You are viewing a plain text version of this content. The canonical link for it is here.
Posted to issues@commons.apache.org by "Anirudh Joshi (Jira)" <ji...@apache.org> on 2023/04/02 17:54:00 UTC

[jira] [Comment Edited] (STATISTICS-54) [GSoC] Summary statistics API for Java 8 streams

    [ https://issues.apache.org/jira/browse/STATISTICS-54?page=com.atlassian.jira.plugin.system.issuetabpanels:comment-tabpanel&focusedCommentId=17707700#comment-17707700 ] 

Anirudh Joshi edited comment on STATISTICS-54 at 4/2/23 5:53 PM:
-----------------------------------------------------------------

Thanks Alex and Gilles for your inputs. It really gave me clarity on a few things I was confused about. I had a few questions about some of our choices
 # When we say "We would incorporate the functionality directly into a new module in the Statistics project" this means we would create a new module in the [commons-statistics|https://github.com/apache/commons-statistics] project, porting over the StorelessUnivariateStatistic currently implemented in [commons-math-legacy/stat/descriptive|https://github.com/apache/commons-math/tree/master/commons-math-legacy/src/main/java/org/apache/commons/math4/legacy/stat/descriptive] package. Is my understanding correct ?
 # Among the StorelessUnivariateStatistic implementations we have, not all are part of SummaryStatistics class (E.g. Kurtosis, PSquarePercentile). Would the goal of this project be to implement collectors on all implementations of StorelessUnivariateStatistic or just the statistic values we compute as part of SummaryStatistics ?
 # About the question of whether we need "a separate stream version for each of the statistics", I would like to know if we plan to support callers passing custom `statistic implementation` while computing SummaryStatistics ? If the goal is to support this, I feel it is better we have a stream version for each individual statistic and make the implementation a composition of SummaryStatistics class. That way we can allow for callers to supply their own custom implementations if need be. But as Gilles noted, this would duplicate a lot of computations between classes (classic example being Variance and StandardDeviation where each would compute the same `square of deviations from the mean` separately) and this would be sub optimal in my opinion. May be we can group the common functionality in a separate class and share this between the depending classes (SumOfSquareDeviationFromMean class for my example above and initialize this class inside the SummaryStatistics and initialize both Variance and StandardDeviation classes with this instance if called from SummaryStatistics). I would like to know your thoughts on this.

{code:java}
public final class SumOfSquareDeviationFromMean {
// Implementation
}

public class Variance implements DoubleSupplier {
    public static Variance of(double... values);
    public static Variance create(); // Could provide an implementation choice
    public static Variance with(SumOfSquareDeviationFromMean); // called from SummaryStatistics    
    public Variance add(double);
    public Variance add(Variance);
    public double getAsDouble();
}

public class StandardDeviation implements DoubleSupplier { 
    public static StandardDeviation of(double... values); 
    public static StandardDeviation create(); // Could provide an implementation choice
    public static StandardDeviation with(SumOfSquareDeviationFromMean); // called from SummaryStatistics
    public StandardDeviation add(double); 
    public StandardDeviation add(StandardDeviation); 
    public StandardDeviation getAsDouble(); 
} {code}
 

We could also have two factory constructor methods in the SummaryStatistics class.
{code:java}
 public static DoubleStatisticSummary of(Statistic... statistics); // include Statistic values (with a fair warning that this may be sub optimal if used incorrectly)

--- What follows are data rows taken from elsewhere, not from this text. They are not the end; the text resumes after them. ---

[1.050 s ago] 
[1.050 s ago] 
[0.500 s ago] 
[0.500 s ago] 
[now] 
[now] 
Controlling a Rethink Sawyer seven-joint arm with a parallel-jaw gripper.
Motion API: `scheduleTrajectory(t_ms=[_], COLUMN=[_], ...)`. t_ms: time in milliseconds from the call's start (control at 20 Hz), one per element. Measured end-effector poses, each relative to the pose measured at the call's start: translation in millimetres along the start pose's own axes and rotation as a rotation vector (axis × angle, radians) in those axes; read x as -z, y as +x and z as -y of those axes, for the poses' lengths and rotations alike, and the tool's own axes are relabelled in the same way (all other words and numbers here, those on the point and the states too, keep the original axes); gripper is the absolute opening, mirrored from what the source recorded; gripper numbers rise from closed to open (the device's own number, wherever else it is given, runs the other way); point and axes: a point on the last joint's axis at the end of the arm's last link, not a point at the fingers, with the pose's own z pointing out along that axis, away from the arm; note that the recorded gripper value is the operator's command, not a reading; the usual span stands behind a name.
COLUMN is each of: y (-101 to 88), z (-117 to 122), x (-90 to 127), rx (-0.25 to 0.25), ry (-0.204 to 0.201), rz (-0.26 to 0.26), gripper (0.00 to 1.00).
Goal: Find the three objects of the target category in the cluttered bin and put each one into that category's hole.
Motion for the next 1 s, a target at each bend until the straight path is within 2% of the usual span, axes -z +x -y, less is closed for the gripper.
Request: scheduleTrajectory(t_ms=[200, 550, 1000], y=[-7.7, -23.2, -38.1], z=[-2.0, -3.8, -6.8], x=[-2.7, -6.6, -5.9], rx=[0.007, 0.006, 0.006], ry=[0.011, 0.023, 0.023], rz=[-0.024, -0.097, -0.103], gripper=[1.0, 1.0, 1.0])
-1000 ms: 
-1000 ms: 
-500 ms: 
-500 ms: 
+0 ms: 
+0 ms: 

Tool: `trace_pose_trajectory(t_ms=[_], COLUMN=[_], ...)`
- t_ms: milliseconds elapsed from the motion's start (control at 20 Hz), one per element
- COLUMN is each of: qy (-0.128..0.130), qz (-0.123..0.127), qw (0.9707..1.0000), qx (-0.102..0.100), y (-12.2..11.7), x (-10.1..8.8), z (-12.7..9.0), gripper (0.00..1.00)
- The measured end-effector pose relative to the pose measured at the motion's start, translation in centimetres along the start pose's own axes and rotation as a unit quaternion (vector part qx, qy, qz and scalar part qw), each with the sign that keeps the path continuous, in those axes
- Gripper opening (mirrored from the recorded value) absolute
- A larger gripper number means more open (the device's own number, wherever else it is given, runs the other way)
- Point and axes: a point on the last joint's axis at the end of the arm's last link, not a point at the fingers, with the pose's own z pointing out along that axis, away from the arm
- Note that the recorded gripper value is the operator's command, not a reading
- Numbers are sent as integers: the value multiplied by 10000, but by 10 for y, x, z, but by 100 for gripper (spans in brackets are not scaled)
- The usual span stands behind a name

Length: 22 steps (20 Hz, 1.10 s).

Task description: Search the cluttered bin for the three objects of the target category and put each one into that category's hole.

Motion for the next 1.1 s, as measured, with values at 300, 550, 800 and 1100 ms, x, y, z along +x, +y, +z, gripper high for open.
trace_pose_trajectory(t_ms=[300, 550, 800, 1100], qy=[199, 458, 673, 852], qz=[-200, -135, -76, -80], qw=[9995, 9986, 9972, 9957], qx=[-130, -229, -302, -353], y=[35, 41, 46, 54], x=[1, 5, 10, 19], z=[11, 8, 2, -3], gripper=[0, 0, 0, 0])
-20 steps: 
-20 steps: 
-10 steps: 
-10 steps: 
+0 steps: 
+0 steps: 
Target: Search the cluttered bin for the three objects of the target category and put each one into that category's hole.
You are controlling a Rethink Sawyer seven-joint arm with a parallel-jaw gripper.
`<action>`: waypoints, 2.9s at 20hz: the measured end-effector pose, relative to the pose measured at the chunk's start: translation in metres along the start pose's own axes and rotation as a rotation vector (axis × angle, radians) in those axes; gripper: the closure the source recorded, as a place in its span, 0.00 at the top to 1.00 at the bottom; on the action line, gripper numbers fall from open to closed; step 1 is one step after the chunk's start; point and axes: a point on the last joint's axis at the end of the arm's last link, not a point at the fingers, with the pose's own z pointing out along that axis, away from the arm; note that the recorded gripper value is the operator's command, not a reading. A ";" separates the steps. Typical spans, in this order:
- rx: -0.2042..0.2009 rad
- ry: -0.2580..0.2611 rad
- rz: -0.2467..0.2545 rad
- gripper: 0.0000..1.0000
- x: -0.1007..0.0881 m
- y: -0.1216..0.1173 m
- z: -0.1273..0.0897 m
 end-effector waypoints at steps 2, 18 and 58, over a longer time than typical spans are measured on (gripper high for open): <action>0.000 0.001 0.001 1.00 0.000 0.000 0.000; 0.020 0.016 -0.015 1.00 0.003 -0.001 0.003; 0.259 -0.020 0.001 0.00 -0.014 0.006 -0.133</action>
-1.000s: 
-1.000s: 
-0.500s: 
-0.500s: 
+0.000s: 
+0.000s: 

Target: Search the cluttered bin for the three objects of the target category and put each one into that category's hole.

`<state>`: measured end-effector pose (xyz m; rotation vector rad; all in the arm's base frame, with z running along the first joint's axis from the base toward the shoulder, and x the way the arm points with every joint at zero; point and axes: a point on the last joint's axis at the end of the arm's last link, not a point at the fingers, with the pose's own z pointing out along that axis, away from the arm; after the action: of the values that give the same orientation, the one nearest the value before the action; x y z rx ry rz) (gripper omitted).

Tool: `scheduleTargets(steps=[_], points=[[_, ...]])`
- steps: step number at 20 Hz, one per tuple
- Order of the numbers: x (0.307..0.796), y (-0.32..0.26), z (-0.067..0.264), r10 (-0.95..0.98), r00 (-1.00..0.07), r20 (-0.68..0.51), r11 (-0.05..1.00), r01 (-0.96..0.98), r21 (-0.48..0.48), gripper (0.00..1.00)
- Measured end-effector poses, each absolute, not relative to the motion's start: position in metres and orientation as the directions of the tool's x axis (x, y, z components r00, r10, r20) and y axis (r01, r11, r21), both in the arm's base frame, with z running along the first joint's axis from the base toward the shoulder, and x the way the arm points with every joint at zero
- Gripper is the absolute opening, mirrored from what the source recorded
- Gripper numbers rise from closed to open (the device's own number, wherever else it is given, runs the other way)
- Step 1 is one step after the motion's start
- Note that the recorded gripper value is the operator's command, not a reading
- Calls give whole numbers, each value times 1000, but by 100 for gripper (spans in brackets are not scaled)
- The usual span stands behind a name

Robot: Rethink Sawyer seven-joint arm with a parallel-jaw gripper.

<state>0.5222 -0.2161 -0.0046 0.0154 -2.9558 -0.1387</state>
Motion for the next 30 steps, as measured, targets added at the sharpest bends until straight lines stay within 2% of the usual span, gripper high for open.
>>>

 public static DoubleStatisticSummary of(); // include ALL Statistic values {code}
So that the caller could potentially decide which one to use based on the need.

Please let me know. Thanks again for your inputs. This is helping me gain more clarity into the work to be done.


was (Author: JIRAUSER299640):
Thanks Alex and Gilles for your inputs. It really gave me clarity on a few things I was confused about. I had a few questions about some of our choices
 # When we say "We would incorporate the functionality directly into a new module in the Statistics project" this means we would create a new module in the [commons-statistics|https://github.com/apache/commons-statistics] project, porting over the StorelessUnivariateStatistic currently implemented in [commons-math-legacy/stat/descriptive|https://github.com/apache/commons-math/tree/master/commons-math-legacy/src/main/java/org/apache/commons/math4/legacy/stat/descriptive] package. Is my understanding correct ?
 # Among the StorelessUnivariateStatistic implementations we have, not all are part of SummaryStatistics class (E.g. Kurtosis, PSquarePercentile). Would the goal of this project be to implement collectors on all implementations of StorelessUnivariateStatistic or just the statistic values we compute as part of SummaryStatistics ?
 # About the question of whether we need "a separate stream version for each of the statistics", I would like to know if we plan to support callers passing custom `statistic implementation` while computing SummaryStatistics ? If the goal is to support this, I feel it is better we have a stream version for each individual statistic and make the implementation a composition of SummaryStatistics class. That way we can allow for callers to supply their own custom implementations if need be. But as Gilles noted, this would duplicate a lot of computations between classes (classic example being Variance and StandardDeviation where each would compute the same `square of deviations from the mean` separately) and this would be sub optimal in my opinion. May be we can group the common functionality in a separate class and share this between the depending classes (SumOfSquareDeviationFromMean class for my example above and initialize this class inside the SummaryStatistics and initialize both Variance and StandardDeviation classes with this instance if called from SummaryStatistics). I would like to know your thoughts on this.

{code:java}
public final class SumOfSquareDeviationFromMean {
// Implementation
}

public class Variance implements DoubleSupplier {
    public static Variance of(double... values);
    public static Variance create(); // Could provide an implementation choice
    public static Variance with(SumOfSquareDeviationFromMean); // called from SummaryStatistics    
    public Variance add(double);
    public Variance add(Variance);
    public double getAsDouble();
}

public class StandardDeviation implements DoubleSupplier { 
    public static StandardDeviation of(double... values); 
    public static StandardDeviation create(); // Could provide an implementation choice
    public static StandardDeviation with(SumOfSquareDeviationFromMean); // called from SummaryStatistics
    public StandardDeviation add(double); 
    public StandardDeviation add(StandardDeviation); 
    public StandardDeviation getAsDouble(); 
}{code}
 

Please let me know. Thanks again for your inputs. This is helping me gain more clarity into the work to be done.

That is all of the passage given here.